WHAT YOU SHOULD DO ▸
Output each entry verbatim.

MATERIAL FOR THIS TASK ▸
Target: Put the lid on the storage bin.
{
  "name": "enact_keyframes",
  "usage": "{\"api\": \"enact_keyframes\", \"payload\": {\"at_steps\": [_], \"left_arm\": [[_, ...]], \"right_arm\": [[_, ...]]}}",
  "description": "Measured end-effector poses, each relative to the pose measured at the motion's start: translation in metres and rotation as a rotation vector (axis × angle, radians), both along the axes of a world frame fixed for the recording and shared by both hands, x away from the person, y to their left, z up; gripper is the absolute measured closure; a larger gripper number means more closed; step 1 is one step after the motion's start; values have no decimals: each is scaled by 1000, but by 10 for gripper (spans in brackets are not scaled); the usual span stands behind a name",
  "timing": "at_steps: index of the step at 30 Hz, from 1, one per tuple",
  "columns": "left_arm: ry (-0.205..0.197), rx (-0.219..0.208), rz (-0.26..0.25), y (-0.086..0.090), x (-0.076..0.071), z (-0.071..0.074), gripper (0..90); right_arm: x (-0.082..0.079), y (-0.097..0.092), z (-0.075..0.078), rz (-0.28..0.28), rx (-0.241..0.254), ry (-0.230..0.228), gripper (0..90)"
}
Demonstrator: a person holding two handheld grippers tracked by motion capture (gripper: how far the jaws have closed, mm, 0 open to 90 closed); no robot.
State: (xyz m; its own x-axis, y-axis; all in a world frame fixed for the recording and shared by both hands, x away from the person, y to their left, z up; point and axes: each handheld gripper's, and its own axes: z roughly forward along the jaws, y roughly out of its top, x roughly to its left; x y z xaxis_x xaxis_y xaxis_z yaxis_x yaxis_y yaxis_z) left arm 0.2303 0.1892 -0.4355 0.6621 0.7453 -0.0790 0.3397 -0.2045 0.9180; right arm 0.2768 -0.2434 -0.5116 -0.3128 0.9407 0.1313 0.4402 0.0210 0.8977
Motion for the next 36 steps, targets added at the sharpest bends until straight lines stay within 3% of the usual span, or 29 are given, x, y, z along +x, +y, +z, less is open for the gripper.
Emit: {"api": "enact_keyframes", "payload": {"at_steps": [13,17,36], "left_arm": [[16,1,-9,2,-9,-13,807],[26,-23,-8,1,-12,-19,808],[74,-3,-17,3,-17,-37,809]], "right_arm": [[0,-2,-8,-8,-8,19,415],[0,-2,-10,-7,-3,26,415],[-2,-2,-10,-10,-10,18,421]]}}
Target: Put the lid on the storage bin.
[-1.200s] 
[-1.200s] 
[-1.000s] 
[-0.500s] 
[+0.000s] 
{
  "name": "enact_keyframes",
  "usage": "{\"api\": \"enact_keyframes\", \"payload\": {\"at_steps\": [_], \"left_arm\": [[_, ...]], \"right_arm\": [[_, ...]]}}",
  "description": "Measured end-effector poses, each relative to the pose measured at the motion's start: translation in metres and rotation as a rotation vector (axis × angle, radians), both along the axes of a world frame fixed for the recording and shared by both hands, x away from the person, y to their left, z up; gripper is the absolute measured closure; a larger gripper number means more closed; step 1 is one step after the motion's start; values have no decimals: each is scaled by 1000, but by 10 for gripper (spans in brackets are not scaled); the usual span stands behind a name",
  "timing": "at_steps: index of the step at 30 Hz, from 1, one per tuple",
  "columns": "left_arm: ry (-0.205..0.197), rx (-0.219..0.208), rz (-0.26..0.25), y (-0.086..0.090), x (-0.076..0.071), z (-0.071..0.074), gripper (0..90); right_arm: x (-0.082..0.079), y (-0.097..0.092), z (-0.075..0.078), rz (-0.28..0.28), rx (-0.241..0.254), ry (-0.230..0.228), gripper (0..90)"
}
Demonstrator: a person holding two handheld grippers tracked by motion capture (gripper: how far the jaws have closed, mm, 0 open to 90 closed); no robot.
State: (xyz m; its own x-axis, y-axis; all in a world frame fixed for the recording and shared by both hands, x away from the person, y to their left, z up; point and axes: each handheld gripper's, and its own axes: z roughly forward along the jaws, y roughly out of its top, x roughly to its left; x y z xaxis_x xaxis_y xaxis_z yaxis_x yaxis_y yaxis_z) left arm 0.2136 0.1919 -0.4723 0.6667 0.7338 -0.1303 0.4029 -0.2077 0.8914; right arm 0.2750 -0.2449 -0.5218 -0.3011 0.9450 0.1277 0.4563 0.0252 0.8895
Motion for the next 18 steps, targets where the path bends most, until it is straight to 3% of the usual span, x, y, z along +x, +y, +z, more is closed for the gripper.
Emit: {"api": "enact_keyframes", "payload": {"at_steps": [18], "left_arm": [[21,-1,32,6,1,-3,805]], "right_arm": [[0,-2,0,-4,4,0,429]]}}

TASK RESPONSE ▸
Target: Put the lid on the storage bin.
{
  "name": "enact_keyframes",
  "usage": "{\"api\": \"enact_keyframes\", \"payload\": {\"at_steps\": [_], \"left_arm\": [[_, ...]], \"right_arm\": [[_, ...]]}}",
  "description": "Measured end-effector poses, each relative to the pose measured at the motion's start: translation in metres and rotation as a rotation vector (axis × angle, radians), both along the axes of a world frame fixed for the recording and shared by both hands, x away from the person, y to their left, z up; gripper is the absolute measured closure; a larger gripper number means more closed; step 1 is one step after the motion's start; values have no decimals: each is scaled by 1000, but by 10 for gripper (spans in brackets are not scaled); the usual span stands behind a name",
  "timing": "at_steps: index of the step at 30 Hz, from 1, one per tuple",
  "columns": "left_arm: ry (-0.205..0.197), rx (-0.219..0.208), rz (-0.26..0.25), y (-0.086..0.090), x (-0.076..0.071), z (-0.071..0.074), gripper (0..90); right_arm: x (-0.082..0.079), y (-0.097..0.092), z (-0.075..0.078), rz (-0.28..0.28), rx (-0.241..0.254), ry (-0.230..0.228), gripper (0..90)"
}
Demonstrator: a person holding two handheld grippers tracked by motion capture (gripper: how far the jaws have closed, mm, 0 open to 90 closed); no robot.
State: (xyz m; its own x-axis, y-axis; all in a world frame fixed for the recording and shared by both hands, x away from the person, y to their left, z up; point and axes: each handheld gripper's, and its own axes: z roughly forward along the jaws, y roughly out of its top, x roughly to its left; x y z xaxis_x xaxis_y xaxis_z yaxis_x yaxis_y yaxis_z) left arm 0.2303 0.1892 -0.4355 0.6621 0.7453 -0.0790 0.3397 -0.2045 0.9180; right arm 0.2768 -0.2434 -0.5116 -0.3128 0.9407 0.1313 0.4402 0.0210 0.8977
Motion for the next 36 steps, targets added at the sharpest bends until straight lines stay within 3% of the usual span, or 29 are given, x, y, z along +x, +y, +z, less is open for the gripper.
Emit: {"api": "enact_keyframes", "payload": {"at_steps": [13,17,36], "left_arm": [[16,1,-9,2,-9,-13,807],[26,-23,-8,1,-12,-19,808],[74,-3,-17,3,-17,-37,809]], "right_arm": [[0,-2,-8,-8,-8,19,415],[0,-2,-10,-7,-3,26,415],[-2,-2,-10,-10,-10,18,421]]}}
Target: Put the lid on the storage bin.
[-1.200s] 
[-1.200s] 
[-1.000s] 
[-0.500s] 
[+0.000s] 
{
  "name": "enact_keyframes",
  "usage": "{\"api\": \"enact_keyframes\", \"payload\": {\"at_steps\": [_], \"left_arm\": [[_, ...]], \"right_arm\": [[_, ...]]}}",
  "description": "Measured end-effector poses, each relative to the pose measured at the motion's start: translation in metres and rotation as a rotation vector (axis × angle, radians), both along the axes of a world frame fixed for the recording and shared by both hands, x away from the person, y to their left, z up; gripper is the absolute measured closure; a larger gripper number means more closed; step 1 is one step after the motion's start; values have no decimals: each is scaled by 1000, but by 10 for gripper (spans in brackets are not scaled); the usual span stands behind a name",
  "timing": "at_steps: index of the step at 30 Hz, from 1, one per tuple",
  "columns": "left_arm: ry (-0.205..0.197), rx (-0.219..0.208), rz (-0.26..0.25), y (-0.086..0.090), x (-0.076..0.071), z (-0.071..0.074), gripper (0..90); right_arm: x (-0.082..0.079), y (-0.097..0.092), z (-0.075..0.078), rz (-0.28..0.28), rx (-0.241..0.254), ry (-0.230..0.228), gripper (0..90)"
}
Demonstrator: a person holding two handheld grippers tracked by motion capture (gripper: how far the jaws have closed, mm, 0 open to 90 closed); no robot.
State: (xyz m; its own x-axis, y-axis; all in a world frame fixed for the recording and shared by both hands, x away from the person, y to their left, z up; point and axes: each handheld gripper's, and its own axes: z roughly forward along the jaws, y roughly out of its top, x roughly to its left; x y z xaxis_x xaxis_y xaxis_z yaxis_x yaxis_y yaxis_z) left arm 0.2136 0.1919 -0.4723 0.6667 0.7338 -0.1303 0.4029 -0.2077 0.8914; right arm 0.2750 -0.2449 -0.5218 -0.3011 0.9450 0.1277 0.4563 0.0252 0.8895
Motion for the next 18 steps, targets where the path bends most, until it is straight to 3% of the usual span, x, y, z along +x, +y, +z, more is closed for the gripper.
Emit: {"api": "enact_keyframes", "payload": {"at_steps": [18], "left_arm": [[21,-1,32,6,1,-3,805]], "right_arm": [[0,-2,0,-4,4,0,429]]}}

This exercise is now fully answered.